## Task requirements
Which lines of the data include the string "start"? List them all.

## Records for this task

========================

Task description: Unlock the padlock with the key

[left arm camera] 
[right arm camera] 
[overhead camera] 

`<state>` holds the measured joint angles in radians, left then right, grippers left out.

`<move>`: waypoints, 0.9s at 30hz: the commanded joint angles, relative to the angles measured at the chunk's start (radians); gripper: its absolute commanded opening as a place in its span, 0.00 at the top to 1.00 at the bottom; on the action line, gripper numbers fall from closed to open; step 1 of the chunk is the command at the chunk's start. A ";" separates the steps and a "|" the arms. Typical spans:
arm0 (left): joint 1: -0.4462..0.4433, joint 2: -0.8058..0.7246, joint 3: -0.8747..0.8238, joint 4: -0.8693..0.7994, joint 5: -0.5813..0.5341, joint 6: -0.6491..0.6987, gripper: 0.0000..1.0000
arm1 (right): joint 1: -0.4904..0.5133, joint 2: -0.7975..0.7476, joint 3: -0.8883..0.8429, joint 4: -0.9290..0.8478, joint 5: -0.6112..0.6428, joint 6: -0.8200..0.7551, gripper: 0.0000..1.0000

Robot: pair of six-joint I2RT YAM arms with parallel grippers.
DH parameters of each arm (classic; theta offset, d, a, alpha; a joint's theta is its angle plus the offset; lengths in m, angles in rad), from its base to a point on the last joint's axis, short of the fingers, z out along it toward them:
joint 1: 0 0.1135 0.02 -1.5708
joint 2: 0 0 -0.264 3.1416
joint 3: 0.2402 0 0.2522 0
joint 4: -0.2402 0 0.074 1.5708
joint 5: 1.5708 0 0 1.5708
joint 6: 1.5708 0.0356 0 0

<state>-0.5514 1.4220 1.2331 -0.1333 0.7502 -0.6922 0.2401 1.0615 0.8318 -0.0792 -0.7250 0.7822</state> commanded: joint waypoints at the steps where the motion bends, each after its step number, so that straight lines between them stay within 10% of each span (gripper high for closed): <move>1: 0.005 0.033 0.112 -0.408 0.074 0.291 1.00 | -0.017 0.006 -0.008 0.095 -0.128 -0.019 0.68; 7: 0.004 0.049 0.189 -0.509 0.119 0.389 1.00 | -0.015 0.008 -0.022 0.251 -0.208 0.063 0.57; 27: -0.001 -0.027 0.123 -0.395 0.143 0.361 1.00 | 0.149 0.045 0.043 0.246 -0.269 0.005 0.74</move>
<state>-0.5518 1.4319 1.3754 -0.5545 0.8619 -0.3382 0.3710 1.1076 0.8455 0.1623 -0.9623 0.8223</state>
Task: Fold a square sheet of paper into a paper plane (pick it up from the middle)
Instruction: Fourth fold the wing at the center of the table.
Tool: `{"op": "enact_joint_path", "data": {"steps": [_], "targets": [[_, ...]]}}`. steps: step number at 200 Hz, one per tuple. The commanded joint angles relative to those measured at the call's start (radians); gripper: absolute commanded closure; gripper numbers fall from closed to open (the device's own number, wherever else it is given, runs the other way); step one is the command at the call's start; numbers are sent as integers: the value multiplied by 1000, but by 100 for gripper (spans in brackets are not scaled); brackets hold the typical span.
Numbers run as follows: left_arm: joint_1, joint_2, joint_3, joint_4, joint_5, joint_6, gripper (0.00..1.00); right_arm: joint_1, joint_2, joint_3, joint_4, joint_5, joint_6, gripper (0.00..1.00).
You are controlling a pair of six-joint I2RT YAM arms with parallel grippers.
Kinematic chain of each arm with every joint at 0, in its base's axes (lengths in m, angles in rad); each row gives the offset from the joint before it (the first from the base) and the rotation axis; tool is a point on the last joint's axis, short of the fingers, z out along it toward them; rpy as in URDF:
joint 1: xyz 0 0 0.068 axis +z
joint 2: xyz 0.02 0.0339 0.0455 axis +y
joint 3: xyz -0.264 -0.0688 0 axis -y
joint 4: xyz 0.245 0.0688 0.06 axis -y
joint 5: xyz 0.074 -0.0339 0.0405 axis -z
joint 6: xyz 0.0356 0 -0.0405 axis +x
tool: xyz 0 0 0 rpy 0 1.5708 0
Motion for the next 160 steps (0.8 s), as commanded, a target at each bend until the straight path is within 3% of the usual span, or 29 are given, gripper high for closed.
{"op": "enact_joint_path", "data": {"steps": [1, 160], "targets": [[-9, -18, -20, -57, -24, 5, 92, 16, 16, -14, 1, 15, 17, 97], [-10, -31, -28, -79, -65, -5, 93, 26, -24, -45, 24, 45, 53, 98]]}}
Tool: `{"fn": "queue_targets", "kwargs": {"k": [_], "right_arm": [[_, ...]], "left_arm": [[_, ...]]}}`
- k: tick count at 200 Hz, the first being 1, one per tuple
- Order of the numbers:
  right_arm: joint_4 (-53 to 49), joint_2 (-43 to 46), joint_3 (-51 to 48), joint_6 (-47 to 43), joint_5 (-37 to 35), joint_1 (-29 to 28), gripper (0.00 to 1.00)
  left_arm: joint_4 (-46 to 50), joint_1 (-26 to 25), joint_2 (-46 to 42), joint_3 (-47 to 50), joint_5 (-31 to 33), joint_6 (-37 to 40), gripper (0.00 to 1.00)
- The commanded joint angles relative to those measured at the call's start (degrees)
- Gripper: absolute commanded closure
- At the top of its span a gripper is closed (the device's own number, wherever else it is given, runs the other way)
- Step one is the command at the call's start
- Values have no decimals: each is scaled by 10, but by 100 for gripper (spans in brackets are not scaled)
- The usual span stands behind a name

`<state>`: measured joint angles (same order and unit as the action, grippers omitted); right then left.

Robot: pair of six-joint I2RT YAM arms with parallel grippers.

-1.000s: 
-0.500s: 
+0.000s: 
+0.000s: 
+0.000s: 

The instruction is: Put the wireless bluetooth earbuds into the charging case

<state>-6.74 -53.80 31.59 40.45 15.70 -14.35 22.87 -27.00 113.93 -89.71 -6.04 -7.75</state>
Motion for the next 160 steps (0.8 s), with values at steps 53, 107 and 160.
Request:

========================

## Solution for this task
`<move>`: waypoints, 0.9s at 30hz: the commanded joint angles, relative to the angles measured at the chunk's start (radians); gripper: its absolute commanded opening as a place in its span, 0.00 at the top to 1.00 at the bottom; on the action line, gripper numbers fall from closed to open; step 1 of the chunk is the command at the chunk's start. A ";" separates the steps and a "|" the arms. Typical spans:
Tool: `{"op": "enact_joint_path", "data": {"steps": [_], "targets": [[_, ...]]}}`. steps: step number at 200 Hz, one per tuple. The commanded joint angles relative to those measured at the call's start (radians); gripper: absolute commanded closure; gripper numbers fall from closed to open (the device's own number, wherever else it is given, runs the other way); step one is the command at the call's start; numbers are sent as integers: the value multiplied by 1000, but by 100 for gripper (spans in brackets are not scaled); brackets hold the typical span.
- The commanded joint angles relative to those measured at the call's start (degrees)
- Step one is the command at the call's start

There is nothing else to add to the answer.